The new government's programme was presented on Tuesday, with the names of ministers to be announced to the King on Wednesday. Early signals point to a focus on supporting household purchasing power after inflation eroded Frederiksen's popularity during her second term. The coalition also inherits her signature hardline migration stance: Frederiksen has proposed an "emergency brake" on asylum and tighter controls on criminal non-residents, citing a possible surge linked to the Iran war. On foreign policy, Denmark remains one of Ukraine's largest per-capita donors and a vocal NATO ally.

The Greenland factor

Frederiksen called the early election in February, apparently betting that her confrontational stance toward U.S. President Donald Trump over Greenland would boost her party. The crisis over Trump's designs on the semiautonomous territory did lift her personal ratings temporarily. But at the ballot box, voters focused on domestic concerns — taxes, schools and pig farming — rather than foreign affairs. The gamble did not pay off, yet the absence of a viable alternative, both inside her party and on the right, kept her in power.

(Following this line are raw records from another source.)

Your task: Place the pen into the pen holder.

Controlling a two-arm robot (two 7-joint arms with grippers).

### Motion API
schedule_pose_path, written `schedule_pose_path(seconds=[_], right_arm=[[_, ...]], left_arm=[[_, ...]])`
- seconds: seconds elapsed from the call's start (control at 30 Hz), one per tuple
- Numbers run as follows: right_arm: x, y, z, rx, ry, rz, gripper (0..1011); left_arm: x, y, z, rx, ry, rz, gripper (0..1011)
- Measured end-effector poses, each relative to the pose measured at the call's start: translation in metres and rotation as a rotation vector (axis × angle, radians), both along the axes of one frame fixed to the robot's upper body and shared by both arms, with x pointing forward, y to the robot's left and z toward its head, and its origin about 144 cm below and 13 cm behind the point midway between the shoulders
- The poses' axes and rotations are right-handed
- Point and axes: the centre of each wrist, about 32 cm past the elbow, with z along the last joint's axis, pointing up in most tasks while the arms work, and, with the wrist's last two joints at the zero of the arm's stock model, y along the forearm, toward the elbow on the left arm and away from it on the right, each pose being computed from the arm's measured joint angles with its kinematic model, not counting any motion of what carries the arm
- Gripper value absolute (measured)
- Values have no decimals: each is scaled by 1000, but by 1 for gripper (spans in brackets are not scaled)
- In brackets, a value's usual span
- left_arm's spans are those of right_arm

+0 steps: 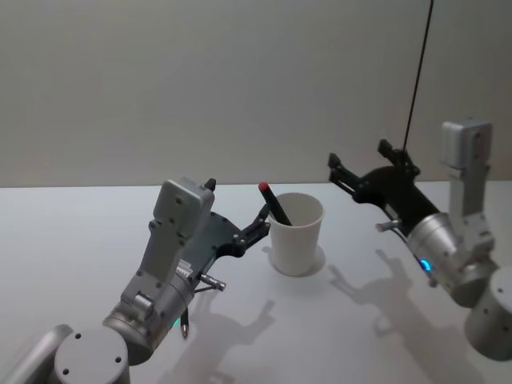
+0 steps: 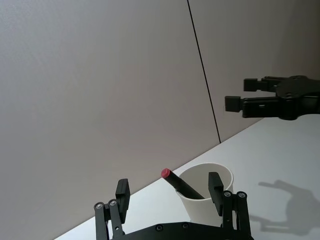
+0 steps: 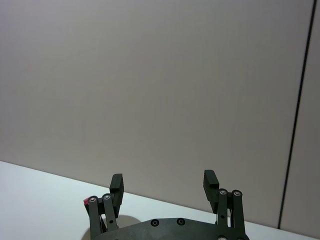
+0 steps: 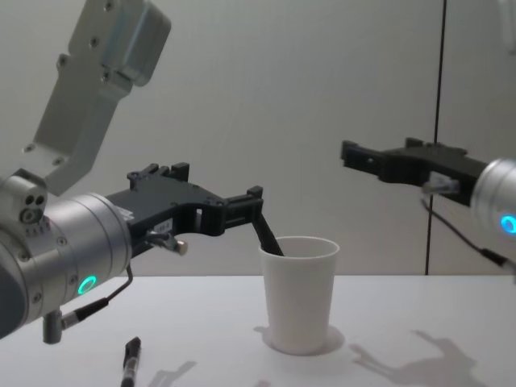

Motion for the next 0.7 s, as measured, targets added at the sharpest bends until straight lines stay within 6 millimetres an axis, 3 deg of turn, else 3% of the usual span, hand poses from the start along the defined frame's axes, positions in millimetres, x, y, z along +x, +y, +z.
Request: schedule_pose_path(seconds=[0.7], right_arm=[[-50,-39,9,-35,174,-112,1002]], left_arm=[[0,0,0,0,0,0,1004]])
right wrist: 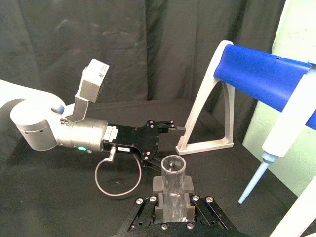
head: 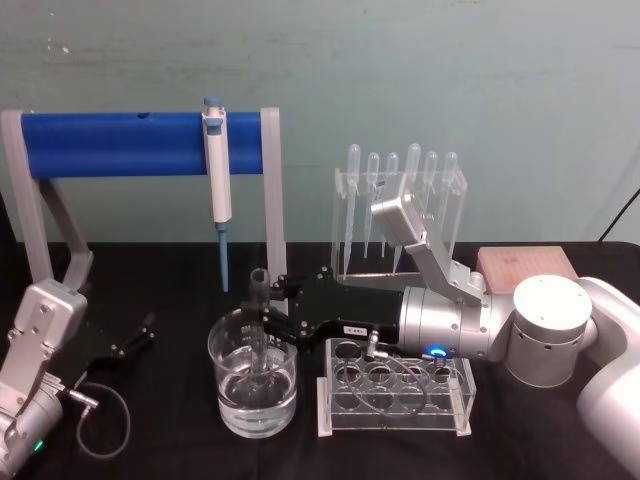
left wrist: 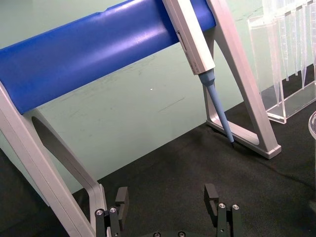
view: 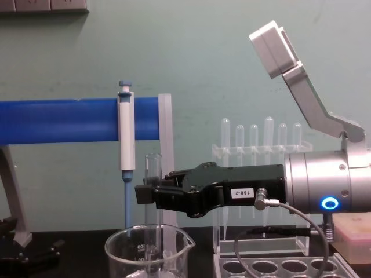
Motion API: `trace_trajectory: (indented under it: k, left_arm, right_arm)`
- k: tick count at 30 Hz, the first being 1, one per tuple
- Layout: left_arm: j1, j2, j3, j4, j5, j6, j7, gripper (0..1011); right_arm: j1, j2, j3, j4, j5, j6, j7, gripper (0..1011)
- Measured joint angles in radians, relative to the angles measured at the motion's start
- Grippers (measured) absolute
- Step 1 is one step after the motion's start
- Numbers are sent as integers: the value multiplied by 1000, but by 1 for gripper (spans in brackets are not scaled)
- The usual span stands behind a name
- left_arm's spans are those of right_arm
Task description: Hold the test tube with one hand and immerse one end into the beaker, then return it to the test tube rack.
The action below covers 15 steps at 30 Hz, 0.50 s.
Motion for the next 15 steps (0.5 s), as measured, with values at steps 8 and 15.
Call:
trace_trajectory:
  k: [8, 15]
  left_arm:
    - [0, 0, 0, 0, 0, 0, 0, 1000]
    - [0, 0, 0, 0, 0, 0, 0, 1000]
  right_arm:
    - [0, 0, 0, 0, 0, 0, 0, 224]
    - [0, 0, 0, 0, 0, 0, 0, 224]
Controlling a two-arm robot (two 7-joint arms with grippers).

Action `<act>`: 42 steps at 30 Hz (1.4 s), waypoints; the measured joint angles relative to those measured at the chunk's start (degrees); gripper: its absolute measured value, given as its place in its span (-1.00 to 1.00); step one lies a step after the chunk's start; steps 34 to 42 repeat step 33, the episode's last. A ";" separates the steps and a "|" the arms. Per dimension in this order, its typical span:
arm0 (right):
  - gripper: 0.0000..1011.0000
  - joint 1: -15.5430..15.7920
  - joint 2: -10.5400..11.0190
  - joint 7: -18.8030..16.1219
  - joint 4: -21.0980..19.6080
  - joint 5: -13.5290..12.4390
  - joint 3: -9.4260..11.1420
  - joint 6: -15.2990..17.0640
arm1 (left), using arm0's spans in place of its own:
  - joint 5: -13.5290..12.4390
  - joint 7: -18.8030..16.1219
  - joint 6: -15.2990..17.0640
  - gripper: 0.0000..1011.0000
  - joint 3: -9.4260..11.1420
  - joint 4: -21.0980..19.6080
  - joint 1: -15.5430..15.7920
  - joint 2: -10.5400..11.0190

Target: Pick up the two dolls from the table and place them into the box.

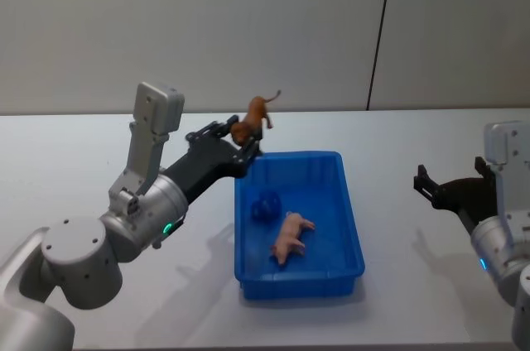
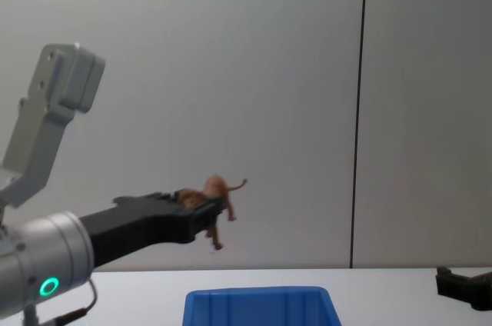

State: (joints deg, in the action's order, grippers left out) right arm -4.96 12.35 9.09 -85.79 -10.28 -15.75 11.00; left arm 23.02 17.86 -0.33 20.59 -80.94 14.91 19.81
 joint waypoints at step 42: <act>0.98 0.00 0.00 0.00 0.00 0.00 0.00 0.00 | 6.61 27.77 -1.41 0.98 1.50 10.37 9.47 -5.09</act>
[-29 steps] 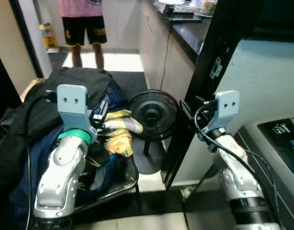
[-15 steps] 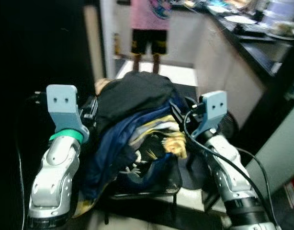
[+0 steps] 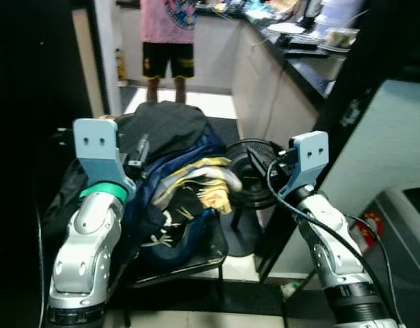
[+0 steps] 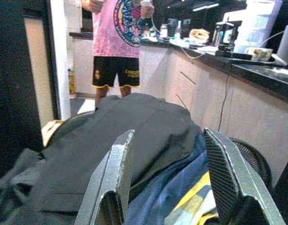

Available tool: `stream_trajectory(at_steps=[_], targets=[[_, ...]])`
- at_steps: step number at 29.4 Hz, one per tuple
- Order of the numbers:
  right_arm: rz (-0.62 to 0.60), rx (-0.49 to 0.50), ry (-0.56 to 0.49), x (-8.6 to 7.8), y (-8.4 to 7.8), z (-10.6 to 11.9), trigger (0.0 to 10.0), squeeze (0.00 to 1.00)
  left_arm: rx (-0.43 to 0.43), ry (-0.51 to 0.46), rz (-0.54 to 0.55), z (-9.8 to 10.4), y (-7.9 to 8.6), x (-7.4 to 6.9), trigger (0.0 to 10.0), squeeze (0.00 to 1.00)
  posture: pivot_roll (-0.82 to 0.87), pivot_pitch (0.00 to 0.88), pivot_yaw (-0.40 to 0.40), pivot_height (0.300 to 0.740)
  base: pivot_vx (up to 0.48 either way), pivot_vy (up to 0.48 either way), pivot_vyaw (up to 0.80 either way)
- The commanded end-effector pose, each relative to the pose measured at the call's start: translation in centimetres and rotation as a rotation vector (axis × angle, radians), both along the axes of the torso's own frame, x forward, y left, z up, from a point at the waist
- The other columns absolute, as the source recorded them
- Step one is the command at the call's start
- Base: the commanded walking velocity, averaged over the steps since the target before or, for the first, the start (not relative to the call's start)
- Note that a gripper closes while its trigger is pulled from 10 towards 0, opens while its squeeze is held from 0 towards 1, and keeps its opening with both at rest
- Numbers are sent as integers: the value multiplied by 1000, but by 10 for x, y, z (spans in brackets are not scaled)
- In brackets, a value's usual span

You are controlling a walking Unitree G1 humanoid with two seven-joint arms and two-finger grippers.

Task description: Clothes washing

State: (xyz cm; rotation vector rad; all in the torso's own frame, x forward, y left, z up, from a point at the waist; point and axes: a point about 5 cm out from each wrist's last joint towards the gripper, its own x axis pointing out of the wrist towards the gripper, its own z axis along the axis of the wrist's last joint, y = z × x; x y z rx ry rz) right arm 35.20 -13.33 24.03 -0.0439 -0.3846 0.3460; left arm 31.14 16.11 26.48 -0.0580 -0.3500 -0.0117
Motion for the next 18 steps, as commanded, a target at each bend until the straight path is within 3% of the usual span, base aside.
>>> stream_trajectory(at_steps=[1, 4, 9, 14, 18], targets=[[-11, -14, 3, 0, 0, -2, 10000, 0, -13, 23, -19, -7, -2, 1, 10000, 0, 11, 64, -36, 740, 0, 0, 0], [-16, -20, 2, 0, 0, -3, 10000, 0, -16, 26, -24, -10, -3, 1, 10000, 0, 11, 63, -36, 740, 0, 0, 0], [11, -94, 14, -3, 5, -17, 10000, 0, 4, 74, -19, -33, -4, 0, 10000, 0, 11, 62, -39, 740, 268, 0, 0], [36, -63, 84, -5, 6, -34, 10000, 0, 33, 165, 42, -60, 1, 0, 10000, 0, 9, 62, -42, 740, 410, 0, 0], [50, -101, 80, -7, 9, -37, 10000, 0, 44, 167, 30, -62, -1, 1, 10000, 0, 10, 62, -37, 740, 439, 0, 400]])
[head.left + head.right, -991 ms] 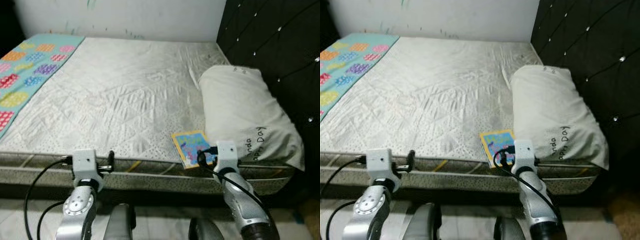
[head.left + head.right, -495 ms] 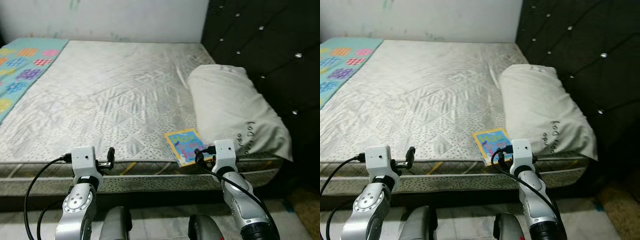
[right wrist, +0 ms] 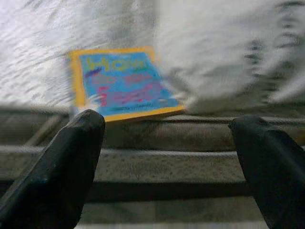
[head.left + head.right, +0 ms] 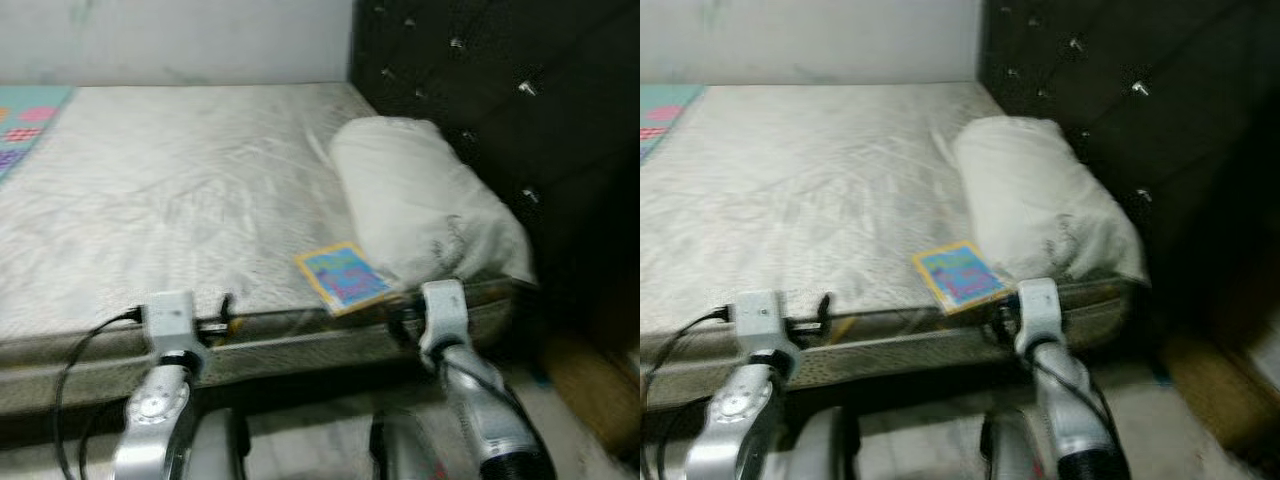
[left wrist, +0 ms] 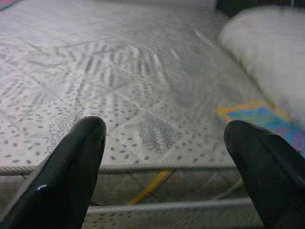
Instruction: Clean up the room
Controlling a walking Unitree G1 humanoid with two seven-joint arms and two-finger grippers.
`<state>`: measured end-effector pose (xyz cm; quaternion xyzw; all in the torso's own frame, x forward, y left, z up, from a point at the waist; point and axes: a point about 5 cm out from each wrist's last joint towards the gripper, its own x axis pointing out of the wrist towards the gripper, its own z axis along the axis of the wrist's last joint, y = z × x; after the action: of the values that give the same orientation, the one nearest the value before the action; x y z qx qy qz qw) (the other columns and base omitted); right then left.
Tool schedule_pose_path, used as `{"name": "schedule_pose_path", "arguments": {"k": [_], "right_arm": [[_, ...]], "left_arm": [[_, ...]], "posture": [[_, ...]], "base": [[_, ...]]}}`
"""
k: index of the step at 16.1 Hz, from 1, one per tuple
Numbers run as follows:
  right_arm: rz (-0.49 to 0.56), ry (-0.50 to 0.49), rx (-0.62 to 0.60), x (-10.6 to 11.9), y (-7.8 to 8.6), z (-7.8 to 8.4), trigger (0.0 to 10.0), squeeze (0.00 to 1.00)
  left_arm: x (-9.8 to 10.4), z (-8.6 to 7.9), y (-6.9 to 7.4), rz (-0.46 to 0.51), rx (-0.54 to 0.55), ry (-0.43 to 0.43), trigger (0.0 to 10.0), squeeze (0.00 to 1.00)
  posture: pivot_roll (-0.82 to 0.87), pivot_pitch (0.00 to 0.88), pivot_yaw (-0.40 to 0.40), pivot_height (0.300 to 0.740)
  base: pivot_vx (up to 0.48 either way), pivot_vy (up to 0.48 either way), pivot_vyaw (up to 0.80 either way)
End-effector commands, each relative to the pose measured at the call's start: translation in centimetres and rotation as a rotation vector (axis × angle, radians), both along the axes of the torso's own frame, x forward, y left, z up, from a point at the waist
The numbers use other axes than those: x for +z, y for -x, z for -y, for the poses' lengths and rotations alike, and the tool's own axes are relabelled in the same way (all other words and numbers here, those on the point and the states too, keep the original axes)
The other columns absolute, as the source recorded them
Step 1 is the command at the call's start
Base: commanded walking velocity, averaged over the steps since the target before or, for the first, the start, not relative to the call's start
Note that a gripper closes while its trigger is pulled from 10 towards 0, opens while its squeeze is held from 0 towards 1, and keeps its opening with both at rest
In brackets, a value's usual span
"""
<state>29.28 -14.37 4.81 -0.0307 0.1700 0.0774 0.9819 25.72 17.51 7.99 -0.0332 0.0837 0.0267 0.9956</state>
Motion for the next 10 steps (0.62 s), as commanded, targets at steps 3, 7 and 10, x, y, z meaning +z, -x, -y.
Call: {"name": "schedule_pose_path", "arguments": {"k": [3, 7, 10], "right_arm": [[0.012, 0.046, 0.044, 0.49, -0.38, 0.25, 10.0, 0.0], [0.004, 0.047, 0.056, 0.43, -0.38, 0.26, 10.0, 0.0], [-0.013, 0.061, 0.119, 0.23, -0.16, -0.26, 10.0, 0.0]], "left_arm": [[-0.67, -0.14, 0.28, -0.033, -0.006, 0.007, 10.0, 0.0], [-0.71, -0.08, 0.3, -0.035, -0.005, 0.01, 10.0, 0.0], [-0.8, -0.1, 0.34, -0.04, -0.003, 0.015, 10.0, 0.0]], "posture": [[-0.08, 0.0, -0.019, 0.585], [-0.08, 0.0, -0.021, 0.585], [-0.08, 0.0, -0.022, 0.585]], "base": [[0.397, 0.0, 0.0], [0.399, 0.0, 0.0], [0.375, 0.0, 0.0]]}}
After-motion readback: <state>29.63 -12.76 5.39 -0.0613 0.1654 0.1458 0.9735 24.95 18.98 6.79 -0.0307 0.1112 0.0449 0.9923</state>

I think everyone will be surprised to see how determined we are.

What changes

Frederiksen, 48, has led Denmark since mid-2019 and now becomes the longest-serving Danish prime minister since World War II. But her third term begins with a narrower mandate. The four-party structure — Denmark's first such government in 30 years — forces her to negotiate with parties spanning from the centre-right Moderates to the left-wing Social Liberals. The coalition's survival depends on keeping both the far-left support parties and the economically liberal Moderates inside the tent.